#### Task objective:
Copy out all of the lines below exactly; the pictures do not belong in the copy.
*** Opening Available data ***
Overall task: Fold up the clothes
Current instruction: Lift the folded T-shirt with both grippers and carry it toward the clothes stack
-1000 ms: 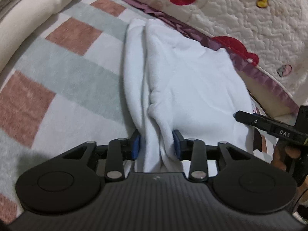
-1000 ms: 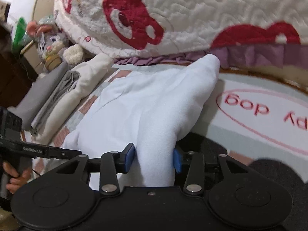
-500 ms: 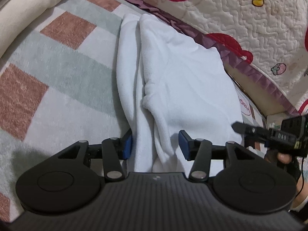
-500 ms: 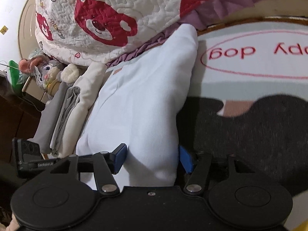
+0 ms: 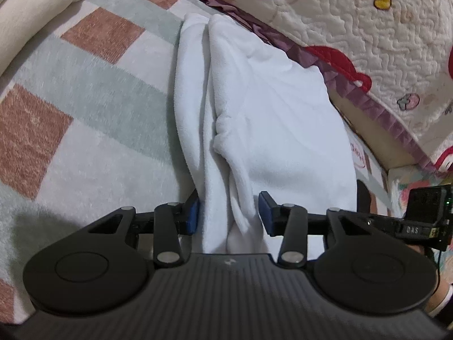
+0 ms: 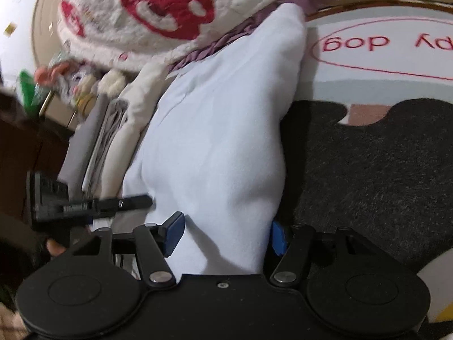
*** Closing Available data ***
#### Task result:
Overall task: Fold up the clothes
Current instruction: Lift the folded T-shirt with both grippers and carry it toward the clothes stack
-1000 ms: 
-1000 ms: 
-500 ms: 
-500 ms: 
+0 ms: 
+0 ms: 

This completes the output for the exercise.